Fig. 2 shows a variant of the protective cover 1. It is used when the adhesive forces between a component 2 , which is also formed here as a tube, and the erosion-resistant layer 3 used are not sufficiently large, so that it can be assumed that the protective coating 1 will very soon deviate from the surface of the component 2 could solve. In this case, a hydrophobic layer 4 with the properties explained in the description of FIG. 1 is first applied to the component 2 with a thickness of 1 μm. A layer 3 then follows with the properties explained in the description of FIG. 1. It is applied with a thickness of 1 µm to 3 µm. This alternating sequence of layers 3 , 4 can be continued as desired. However, the same conditions must also be observed here as are explained in the description of FIG. 1. However, the limitation of the protective coating 1 to the outside must also form a hydrophobic layer 4 here.
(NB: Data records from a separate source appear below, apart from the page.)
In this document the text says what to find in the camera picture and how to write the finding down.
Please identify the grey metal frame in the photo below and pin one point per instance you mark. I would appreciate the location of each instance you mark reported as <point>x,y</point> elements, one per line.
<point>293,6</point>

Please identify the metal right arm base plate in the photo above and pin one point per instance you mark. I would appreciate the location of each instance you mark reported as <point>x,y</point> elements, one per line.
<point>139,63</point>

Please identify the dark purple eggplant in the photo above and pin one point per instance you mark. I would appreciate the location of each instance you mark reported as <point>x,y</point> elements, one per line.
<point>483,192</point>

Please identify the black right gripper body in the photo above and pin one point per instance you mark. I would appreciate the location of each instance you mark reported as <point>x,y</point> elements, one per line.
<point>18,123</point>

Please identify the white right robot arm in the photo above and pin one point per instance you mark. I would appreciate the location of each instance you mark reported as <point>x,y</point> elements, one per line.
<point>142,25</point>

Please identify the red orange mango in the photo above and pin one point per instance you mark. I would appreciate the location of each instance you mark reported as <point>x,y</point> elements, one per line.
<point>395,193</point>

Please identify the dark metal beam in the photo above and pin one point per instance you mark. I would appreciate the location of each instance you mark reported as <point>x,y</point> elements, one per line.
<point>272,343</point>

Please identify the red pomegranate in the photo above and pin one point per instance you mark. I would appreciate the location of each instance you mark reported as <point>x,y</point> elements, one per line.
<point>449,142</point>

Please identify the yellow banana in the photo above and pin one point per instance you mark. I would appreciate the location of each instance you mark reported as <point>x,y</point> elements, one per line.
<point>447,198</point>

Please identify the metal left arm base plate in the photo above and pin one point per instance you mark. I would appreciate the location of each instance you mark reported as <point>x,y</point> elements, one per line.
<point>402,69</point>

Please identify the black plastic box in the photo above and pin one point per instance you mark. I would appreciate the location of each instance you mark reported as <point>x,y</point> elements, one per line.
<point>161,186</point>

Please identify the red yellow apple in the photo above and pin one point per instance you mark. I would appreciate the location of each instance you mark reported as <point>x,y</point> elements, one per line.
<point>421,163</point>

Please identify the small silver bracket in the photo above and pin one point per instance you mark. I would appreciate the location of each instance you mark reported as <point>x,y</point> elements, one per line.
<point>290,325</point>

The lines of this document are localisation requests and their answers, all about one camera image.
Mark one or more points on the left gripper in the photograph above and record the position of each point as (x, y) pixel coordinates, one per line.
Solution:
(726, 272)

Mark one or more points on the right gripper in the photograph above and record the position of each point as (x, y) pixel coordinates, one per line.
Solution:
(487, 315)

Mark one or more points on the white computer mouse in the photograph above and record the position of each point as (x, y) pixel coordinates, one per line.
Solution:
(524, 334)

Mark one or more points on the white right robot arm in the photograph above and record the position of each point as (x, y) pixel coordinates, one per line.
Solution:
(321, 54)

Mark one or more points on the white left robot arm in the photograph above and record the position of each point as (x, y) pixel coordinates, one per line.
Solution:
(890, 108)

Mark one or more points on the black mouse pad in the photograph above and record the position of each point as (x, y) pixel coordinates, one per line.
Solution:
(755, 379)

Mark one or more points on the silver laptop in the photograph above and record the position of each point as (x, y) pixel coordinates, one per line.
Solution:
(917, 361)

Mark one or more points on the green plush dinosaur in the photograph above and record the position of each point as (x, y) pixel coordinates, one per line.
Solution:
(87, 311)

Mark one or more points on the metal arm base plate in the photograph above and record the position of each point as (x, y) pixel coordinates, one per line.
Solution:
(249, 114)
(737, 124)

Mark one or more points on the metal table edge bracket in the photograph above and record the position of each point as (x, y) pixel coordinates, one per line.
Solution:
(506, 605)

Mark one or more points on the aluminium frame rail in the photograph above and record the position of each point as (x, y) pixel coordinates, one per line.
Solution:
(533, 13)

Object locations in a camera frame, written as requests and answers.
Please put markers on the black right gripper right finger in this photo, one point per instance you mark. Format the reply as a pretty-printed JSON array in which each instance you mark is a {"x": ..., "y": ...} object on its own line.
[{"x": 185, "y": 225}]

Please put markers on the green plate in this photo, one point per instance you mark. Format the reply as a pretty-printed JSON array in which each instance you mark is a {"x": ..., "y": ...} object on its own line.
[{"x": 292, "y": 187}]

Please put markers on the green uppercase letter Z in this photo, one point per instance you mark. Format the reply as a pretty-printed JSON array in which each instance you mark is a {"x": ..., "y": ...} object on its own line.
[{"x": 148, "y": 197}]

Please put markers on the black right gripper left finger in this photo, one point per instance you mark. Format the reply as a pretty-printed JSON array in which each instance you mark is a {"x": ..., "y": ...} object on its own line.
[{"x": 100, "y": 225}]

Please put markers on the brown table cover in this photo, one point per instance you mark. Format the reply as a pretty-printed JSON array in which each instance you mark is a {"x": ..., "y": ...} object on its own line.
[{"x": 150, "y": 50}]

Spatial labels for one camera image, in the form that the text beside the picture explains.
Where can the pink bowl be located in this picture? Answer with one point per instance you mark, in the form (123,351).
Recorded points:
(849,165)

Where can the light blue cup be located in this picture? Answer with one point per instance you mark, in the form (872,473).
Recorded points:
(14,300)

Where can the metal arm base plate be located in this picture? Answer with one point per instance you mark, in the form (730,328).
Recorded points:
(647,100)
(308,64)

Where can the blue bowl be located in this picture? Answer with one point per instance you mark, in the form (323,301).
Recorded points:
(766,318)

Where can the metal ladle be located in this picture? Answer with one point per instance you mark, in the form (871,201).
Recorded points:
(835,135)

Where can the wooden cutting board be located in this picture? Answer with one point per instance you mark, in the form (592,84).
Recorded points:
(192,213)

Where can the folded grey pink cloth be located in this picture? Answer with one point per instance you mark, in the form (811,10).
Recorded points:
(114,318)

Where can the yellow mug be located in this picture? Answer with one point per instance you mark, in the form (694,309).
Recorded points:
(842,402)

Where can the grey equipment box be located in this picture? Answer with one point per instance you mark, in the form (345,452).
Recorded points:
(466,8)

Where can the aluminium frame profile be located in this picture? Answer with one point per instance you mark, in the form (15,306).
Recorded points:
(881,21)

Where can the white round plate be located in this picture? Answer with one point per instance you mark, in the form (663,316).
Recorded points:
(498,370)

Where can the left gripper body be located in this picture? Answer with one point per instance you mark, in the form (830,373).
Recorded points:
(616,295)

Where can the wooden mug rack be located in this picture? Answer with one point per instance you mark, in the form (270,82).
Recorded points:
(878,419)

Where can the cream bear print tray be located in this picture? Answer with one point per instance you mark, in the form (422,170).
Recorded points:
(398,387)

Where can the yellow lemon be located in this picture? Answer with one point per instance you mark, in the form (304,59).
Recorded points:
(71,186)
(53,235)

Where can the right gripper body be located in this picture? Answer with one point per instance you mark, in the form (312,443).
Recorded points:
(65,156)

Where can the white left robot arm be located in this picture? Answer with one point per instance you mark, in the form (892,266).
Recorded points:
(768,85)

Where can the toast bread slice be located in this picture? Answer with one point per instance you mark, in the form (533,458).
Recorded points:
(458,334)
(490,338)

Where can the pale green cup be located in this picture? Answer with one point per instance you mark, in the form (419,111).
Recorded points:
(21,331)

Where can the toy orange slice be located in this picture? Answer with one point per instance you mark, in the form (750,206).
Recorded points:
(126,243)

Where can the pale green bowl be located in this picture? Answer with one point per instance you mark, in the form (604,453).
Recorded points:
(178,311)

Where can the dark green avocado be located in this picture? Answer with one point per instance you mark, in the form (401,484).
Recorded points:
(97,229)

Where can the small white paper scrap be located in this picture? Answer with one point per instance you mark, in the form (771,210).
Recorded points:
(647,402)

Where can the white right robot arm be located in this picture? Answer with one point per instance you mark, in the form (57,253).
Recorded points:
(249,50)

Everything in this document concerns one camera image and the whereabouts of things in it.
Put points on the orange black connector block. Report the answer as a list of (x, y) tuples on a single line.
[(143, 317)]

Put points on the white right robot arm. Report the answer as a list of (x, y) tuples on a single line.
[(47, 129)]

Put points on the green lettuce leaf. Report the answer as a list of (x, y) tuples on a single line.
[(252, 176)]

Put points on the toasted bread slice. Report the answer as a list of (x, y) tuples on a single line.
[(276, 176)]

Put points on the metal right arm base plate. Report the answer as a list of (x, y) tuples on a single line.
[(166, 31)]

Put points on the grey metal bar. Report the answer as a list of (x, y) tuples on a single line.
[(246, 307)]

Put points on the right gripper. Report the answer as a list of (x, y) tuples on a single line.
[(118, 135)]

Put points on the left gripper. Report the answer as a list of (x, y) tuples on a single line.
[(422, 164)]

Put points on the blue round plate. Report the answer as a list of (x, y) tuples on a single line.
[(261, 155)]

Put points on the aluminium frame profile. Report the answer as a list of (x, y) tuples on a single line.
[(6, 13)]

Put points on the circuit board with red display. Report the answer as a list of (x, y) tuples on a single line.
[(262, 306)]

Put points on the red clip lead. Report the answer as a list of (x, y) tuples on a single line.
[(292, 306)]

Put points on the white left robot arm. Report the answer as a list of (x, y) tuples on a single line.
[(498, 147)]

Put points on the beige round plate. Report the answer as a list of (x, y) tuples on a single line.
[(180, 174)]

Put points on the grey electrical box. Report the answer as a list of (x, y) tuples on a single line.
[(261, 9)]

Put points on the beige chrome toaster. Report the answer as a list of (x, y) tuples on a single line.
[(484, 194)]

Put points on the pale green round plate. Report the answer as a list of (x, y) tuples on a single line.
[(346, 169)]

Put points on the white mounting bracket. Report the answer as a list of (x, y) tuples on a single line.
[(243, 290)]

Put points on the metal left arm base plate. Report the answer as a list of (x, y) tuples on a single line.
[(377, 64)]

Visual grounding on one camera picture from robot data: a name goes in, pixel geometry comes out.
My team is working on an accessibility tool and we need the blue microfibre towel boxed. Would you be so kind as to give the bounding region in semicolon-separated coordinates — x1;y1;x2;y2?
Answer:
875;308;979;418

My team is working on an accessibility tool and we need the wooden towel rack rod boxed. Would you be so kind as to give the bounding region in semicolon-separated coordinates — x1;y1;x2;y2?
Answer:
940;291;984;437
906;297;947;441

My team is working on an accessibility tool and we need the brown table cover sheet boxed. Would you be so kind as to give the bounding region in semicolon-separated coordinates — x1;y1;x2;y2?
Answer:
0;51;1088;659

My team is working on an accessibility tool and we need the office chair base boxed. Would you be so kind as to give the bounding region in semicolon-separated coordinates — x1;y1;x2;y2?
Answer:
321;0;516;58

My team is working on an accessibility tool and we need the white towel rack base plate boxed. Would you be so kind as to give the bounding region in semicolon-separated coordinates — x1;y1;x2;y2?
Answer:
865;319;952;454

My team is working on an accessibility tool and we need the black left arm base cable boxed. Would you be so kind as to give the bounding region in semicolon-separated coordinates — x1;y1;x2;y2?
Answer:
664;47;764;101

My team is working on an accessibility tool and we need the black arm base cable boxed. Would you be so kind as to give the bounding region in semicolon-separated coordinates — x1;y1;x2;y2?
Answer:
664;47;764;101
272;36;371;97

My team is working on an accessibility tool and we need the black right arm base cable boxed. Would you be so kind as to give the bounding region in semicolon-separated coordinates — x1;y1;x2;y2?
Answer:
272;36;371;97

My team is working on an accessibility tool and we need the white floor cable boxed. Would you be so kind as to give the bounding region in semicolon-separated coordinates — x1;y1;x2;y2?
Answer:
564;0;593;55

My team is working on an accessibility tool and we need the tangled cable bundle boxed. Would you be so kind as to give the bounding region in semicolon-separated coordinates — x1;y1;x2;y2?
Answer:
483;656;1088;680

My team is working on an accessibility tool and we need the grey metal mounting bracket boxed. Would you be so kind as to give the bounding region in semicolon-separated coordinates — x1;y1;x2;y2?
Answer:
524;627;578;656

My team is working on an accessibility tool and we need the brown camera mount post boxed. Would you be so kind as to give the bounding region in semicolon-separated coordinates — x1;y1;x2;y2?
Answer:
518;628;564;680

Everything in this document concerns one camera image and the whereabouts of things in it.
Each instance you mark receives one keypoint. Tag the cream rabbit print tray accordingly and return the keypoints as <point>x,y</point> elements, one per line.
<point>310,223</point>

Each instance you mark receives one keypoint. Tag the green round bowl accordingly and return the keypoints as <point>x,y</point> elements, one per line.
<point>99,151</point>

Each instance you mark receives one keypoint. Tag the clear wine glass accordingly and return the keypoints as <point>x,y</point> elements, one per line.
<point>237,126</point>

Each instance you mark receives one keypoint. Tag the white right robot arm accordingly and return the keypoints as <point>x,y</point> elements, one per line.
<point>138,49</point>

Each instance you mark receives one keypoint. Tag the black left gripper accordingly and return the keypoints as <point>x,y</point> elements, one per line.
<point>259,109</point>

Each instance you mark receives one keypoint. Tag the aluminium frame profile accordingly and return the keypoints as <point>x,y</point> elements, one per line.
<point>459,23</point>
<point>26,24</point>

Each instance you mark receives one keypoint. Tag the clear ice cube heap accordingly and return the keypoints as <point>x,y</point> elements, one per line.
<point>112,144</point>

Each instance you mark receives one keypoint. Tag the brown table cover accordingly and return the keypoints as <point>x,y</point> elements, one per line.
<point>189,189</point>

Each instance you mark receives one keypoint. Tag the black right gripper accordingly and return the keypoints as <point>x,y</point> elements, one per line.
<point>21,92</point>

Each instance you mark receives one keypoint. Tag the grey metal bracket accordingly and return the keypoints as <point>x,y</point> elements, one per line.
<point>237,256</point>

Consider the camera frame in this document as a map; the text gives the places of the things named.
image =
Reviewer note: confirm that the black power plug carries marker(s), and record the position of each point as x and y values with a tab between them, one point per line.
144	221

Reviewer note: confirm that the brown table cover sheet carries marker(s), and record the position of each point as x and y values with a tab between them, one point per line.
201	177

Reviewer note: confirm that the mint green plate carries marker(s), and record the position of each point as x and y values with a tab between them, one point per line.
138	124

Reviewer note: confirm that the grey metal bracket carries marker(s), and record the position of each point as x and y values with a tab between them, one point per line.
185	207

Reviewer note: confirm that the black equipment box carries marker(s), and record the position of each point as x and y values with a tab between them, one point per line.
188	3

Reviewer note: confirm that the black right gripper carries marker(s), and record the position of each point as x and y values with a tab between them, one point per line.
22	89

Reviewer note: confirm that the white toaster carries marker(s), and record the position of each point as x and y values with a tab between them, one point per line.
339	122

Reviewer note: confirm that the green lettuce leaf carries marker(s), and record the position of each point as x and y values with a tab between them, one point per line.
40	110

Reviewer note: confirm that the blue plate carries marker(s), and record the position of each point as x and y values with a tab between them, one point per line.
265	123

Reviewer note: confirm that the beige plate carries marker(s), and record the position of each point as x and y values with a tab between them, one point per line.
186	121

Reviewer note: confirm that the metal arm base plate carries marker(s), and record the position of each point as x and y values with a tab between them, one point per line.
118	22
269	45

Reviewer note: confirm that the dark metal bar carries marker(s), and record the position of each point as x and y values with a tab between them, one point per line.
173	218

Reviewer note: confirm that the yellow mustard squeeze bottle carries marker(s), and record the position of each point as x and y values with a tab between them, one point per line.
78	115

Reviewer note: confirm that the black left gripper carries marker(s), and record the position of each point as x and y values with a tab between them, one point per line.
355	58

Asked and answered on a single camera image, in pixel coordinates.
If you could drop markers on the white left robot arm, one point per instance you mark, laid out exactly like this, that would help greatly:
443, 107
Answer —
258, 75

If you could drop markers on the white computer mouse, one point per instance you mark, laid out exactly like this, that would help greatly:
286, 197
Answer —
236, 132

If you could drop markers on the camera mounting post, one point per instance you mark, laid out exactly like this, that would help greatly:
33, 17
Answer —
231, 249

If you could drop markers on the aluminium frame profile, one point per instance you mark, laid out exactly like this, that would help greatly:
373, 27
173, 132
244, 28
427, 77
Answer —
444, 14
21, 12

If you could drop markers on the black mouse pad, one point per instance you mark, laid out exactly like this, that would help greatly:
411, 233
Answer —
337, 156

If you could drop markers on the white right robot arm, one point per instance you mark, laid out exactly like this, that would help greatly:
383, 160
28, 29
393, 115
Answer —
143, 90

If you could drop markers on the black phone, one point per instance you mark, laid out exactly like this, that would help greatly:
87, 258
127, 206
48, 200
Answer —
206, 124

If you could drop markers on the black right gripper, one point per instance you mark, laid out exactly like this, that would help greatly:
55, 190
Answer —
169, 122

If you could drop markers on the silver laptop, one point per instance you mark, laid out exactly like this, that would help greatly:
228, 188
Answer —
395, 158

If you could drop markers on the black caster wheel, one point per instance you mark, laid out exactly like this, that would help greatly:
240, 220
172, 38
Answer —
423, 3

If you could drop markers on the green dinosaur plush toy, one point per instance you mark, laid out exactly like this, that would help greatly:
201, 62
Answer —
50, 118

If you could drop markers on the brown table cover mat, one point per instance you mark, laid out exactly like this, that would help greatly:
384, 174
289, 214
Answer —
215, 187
In the formation of the protective coatings 1 shown in FIGS. 1 and 2 and explained in the associated descriptions, it is possible, instead of discrete interfaces between the layers, to form smooth transitions between the properties of the layers 3 and 4 . This can be achieved by suitable, sliding settings of the coating parameters. For example, by adjusting the bias voltage appropriately when coating by gas discharge.

Claims (6)

1. Protective coating for metallic components ( 2 ) which are in direct contact with the condensate of a liquid medium, characterized in that at least two, preferably a plurality of layers ( 3 , 4 ) of an amorphous material are applied one above the other. 2. Protective coating according to claim 1, characterized in that one or more erosion-resistant layers ( 3 ) and one or more hydrophobic layers ( 4 ) are applied one above the other, and that both the erosion-resistant layers ( 3 ) and the hydrophobic layers ( 4 ) consist of an amorphous material. 3. Protective coating according to one of claims 1 or 2, characterized in that the erosion-resistant layers ( 3 ) and hydrophobic layers ( 4 ) are alternately applied, and that the outward-facing boundary layer is always a hydrophobic layer ( 3 ). 4. Protective cover according to one of claims 1 to 3, characterized in that an erosion-resistant layer ( 3 ) or a hydrophobic layer ( 4 ) is first applied to the surface of the component ( 2 ) depending on the size of the adhesive force. 5. Protective coating according to one of claims 1 to 4, characterized in that each erosion-resistant layer ( 3 ) has a high interfacial energy, high elastic deformation properties and a hardness between 1500 HV and 3000 HV, that each hydrophobic layer ( 4 ) has an interfacial energy and De formation properties that are smaller than that of an erosion-resistant layer ( 3 ), and that each hydrophobic layer ( 4 ) has a hardness between 500 HV to 1500 HV. 6. Protective cover according to one of claims 1 to 5, characterized in that the erosion-resistant and the hydrophobic layers ( 3 , 4 ) are made of amor phem carbon.